Çocukların güçsüz,
sessiz ve savunmasız bir grup olmaları,
onları yazılı tarihten dışlamıştır. Buna karşın sanat tarihinde
ilkçağlardan itibaren çocuklar yer almışlardır. Resim, heykel gibi görsel sanatlarda “çocuk”, belirli temalarda
yoğunlaşmış olarak sıklıkla yer almaktadır.
Medeniyetler beşiği Anadolu’da, Çatalhöyük’te bulunan, doğum yapan
bereket tanrıçasının bacakları arasında
doğan çocuk görülmektedir (MÖ. 6500-5700). Belki de tarihteki doğumu betimleyen ilk sanat eseri olarak “Ankara Anadolu Medeniyetleri Müzesi”nde
sergilenmektedir bu eser. Aynı müzede “emziren
kadın” figüründe annenin kucağında bebek yer almaktadır. Günümüzden 6 bin
yıl önce eski Tunç çağında yapılan ve yerli
halk Hattiler’e ait tunçtan yapılan bu eser Horoztepe kazılarında bulunmuştur.
Çocuğun gerçeklik içinde, çocukluğuyla birlikte canlandırılmasına
en eski ve ilk olarak Eski Mısır’da rastlanır.

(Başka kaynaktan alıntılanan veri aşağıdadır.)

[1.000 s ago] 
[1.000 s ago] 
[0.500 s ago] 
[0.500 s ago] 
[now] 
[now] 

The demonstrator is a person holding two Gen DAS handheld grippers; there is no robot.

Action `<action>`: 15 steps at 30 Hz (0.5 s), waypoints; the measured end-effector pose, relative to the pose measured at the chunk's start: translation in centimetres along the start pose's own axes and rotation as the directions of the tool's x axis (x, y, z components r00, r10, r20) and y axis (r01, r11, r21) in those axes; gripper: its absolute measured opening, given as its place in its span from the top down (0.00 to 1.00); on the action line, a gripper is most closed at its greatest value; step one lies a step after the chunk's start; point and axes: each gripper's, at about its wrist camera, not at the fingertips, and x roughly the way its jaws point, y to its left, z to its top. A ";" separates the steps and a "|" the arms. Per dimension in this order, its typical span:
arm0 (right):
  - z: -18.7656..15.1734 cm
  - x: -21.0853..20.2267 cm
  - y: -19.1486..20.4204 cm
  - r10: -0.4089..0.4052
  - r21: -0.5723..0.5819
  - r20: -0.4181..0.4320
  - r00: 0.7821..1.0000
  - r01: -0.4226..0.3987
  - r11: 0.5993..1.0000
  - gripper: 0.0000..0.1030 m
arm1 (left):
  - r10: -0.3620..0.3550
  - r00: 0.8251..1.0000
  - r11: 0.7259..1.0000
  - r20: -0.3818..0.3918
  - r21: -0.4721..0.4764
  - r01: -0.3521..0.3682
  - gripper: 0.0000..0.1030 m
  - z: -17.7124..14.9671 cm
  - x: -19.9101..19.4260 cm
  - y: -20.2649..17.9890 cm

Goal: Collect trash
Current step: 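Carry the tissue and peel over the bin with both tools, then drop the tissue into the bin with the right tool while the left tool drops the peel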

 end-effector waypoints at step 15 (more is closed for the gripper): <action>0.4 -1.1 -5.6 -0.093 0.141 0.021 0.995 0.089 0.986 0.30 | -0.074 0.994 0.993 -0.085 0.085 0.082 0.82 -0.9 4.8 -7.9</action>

Yalnız firavunlar değil, orta
sınıf memurların bile heykellerinde eşlerini ve çocuklarını yanlarında
görmekteyiz. Bir Mısır papirüsünde çok anlamlı bir söz vardır: “hiçbir şey anne sütünden daha meşru değildir”

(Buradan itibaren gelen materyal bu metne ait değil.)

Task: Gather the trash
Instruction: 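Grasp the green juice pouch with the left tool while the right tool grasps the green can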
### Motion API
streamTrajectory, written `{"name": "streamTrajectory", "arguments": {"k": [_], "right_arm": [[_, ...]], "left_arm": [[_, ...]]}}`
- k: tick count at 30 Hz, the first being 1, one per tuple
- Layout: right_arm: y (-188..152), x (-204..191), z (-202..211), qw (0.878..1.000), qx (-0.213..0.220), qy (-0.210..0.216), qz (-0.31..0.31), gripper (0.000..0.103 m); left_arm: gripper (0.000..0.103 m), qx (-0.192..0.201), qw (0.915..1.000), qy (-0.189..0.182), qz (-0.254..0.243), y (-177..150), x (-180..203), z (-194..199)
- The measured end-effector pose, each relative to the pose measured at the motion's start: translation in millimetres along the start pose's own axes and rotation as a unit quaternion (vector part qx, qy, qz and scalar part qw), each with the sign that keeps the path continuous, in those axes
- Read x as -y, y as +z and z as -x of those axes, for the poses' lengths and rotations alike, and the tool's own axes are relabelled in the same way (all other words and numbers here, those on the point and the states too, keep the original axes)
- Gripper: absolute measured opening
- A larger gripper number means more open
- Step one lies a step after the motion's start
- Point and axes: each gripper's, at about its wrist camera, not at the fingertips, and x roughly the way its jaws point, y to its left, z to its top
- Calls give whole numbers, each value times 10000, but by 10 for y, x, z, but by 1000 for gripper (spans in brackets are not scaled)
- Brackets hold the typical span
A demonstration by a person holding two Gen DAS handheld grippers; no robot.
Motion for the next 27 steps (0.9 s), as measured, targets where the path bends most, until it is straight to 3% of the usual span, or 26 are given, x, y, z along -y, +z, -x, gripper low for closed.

Burada daha tatlı, daha faydalı, daha güzel denmemiş daha “meşru” denmiştir. Anne sütü bundan daha güzel tanımlanamaz
herhalde. Anne tarihin her döneminde çocuk için ilk öğretmendir, yol göstericidir,
koruyucudur. Heykel ve resimlerde çocuk anne ile resmedilir, baba fügürü yok
denilecek kadar azdır oysa.
Antik Anadolu ve Grek uygarlıklarında çocuk doğumdan hemen sonra
soğuk su ile yıkanır, yaşama gücü sınanırdı. Yaşama gücü olmayanlar
bırakılırdı. Erkek çocuk doğmuşsa evin kapısı üzerine zeytin dalı, kız çocuğu
doğmuşsa dokuma parçası asılırdı. Günümüzde Balıkesir yöresinde ikramlarda
bebeğin cinsiyetine göre ayrım yapıldığını, kız çocuklarda şeker, erkek
çocuklarda lokum verildiğini görmekteyiz.

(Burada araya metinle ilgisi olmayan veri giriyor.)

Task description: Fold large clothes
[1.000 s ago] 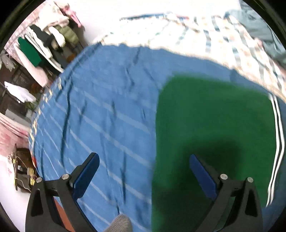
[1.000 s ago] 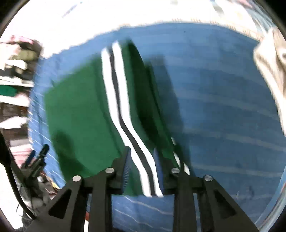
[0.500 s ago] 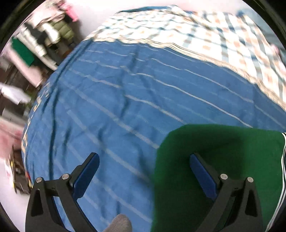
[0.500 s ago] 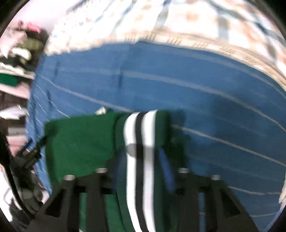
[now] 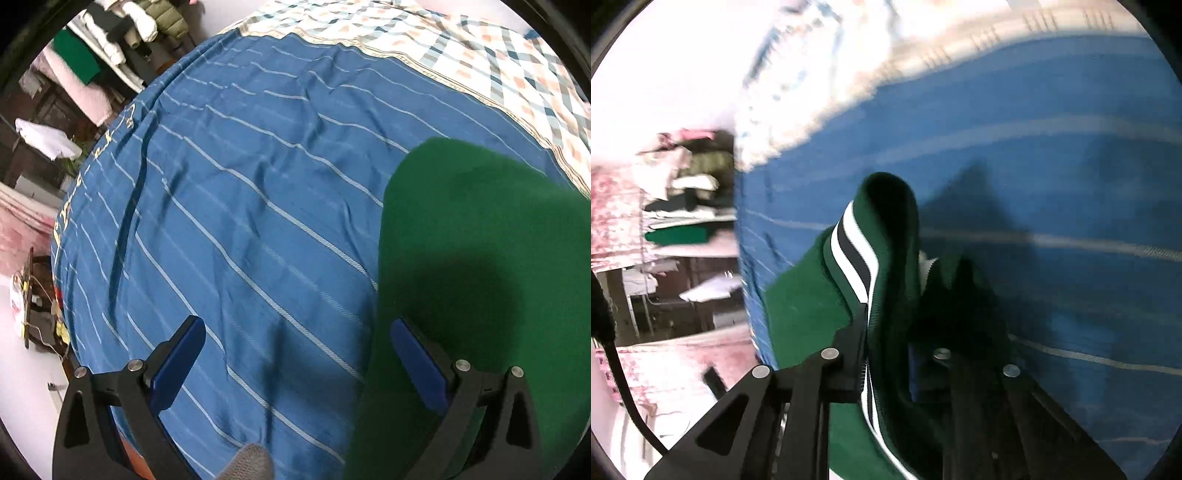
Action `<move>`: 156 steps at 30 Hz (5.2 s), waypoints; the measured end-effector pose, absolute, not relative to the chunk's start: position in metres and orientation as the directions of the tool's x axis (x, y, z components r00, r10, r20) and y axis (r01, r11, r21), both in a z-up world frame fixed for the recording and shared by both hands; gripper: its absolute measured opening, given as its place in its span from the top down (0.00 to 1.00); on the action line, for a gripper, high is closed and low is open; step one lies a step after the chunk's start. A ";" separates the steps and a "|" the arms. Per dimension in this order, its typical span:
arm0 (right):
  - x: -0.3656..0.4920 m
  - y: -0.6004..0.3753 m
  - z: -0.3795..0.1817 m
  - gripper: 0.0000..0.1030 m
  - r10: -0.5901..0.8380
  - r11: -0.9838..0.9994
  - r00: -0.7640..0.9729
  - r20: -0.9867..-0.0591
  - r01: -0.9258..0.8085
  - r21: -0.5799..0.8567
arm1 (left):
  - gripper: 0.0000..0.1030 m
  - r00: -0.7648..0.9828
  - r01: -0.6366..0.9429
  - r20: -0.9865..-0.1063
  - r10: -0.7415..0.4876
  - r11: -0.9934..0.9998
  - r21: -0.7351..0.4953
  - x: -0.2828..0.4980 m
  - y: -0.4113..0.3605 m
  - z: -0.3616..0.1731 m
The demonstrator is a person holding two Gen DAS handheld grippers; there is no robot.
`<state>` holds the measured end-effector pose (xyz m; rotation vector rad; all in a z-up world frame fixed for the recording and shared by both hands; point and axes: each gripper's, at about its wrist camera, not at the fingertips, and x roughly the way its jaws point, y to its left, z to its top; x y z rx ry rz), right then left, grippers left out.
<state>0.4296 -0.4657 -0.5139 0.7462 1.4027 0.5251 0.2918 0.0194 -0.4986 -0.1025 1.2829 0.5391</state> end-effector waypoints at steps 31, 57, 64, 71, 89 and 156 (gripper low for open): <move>0.272 -0.565 -0.491 0.88 0.561 0.808 -0.072 -0.825 0.265 0.526 | 0.00 0.145 -0.376 -0.932 0.332 0.890 0.258 0.215 -0.014 -0.491; 0.342 -0.479 -0.577 0.39 0.810 0.564 -0.214 -0.546 0.029 0.825 | 0.00 0.311 -0.365 -0.904 -0.294 0.841 -0.399 0.280 0.042 -0.521; 0.257 -0.496 -0.563 0.54 0.880 0.453 -0.036 -0.474 0.362 0.815 | 0.00 0.279 -0.253 -0.886 -0.372 0.861 -0.441 0.287 0.054 -0.521; 0.201 -0.501 -0.562 0.40 0.822 0.500 0.051 -0.567 0.410 0.762 | 0.00 0.152 -0.046 -0.835 -0.529 0.840 -0.541 0.338 0.039 -0.543; 0.183 -0.472 -0.502 0.59 0.818 0.445 0.225 -0.530 0.337 0.830 | 0.19 0.188 0.177 -0.807 -0.561 0.827 -0.534 0.388 0.010 -0.495; 0.222 -0.354 -0.025 0.16 -0.291 0.933 0.522 -0.802 0.340 -0.117 | 0.03 0.668 0.129 -0.742 -0.064 0.991 0.030 0.424 -0.037 -0.154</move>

X.yy’da sanatçılar çocuğu ancak minyatür bir yetişkin olarak
görüntülemişlerdir. Büyüyüp te küçülmüş çocukların resimleri XVI. yy’a kadar sürmüştür. Bu dönemde Orta Avrupa’da çocukluğun "çabucak biten ve çabucak
unutulan" bir geçiş dönemi olduğu benimsenmişti. Çocuk ölümlerinin ve buna
paralel olarak doğumların yüksek olduğu bu dönemde insanlar çocuğa sanki “olası bir kayıp” gözüyle
bakmakta bu nedenle bağlılık geliştirmemekteydi. Ortaçağda bugün bildiğimiz
anlamda çocukluğun olmadığı net olarak görülüyor. Yetişkinlerin dilinde çocuğu
tanımlayacak ayrı sözcükler bile yoktur bu dönemde, çocuklara ait de olsa herşeye erişkinler için kullanılan tanımlar kullanılır. Yine bu dönemde çocuğun 7 yaşına gelmesine kadar süren
bir bebeklik dönemi olduğu görülüyor, bu yaştan itibaren keskin bir şekilde
yetişkinlerin dünyasına giriyor çocuk. Bu bebeklik çağında da çocukların kendilerine
özgü giysileri, oyunları, oyuncakları yok. Çocuklar yetişkinlerin bütün
etkinliklerini, giysilerini, oyunlarını ve eğlencelerini paylaşıyorlardı. Söylediğim gibi minyatür yetişkinler....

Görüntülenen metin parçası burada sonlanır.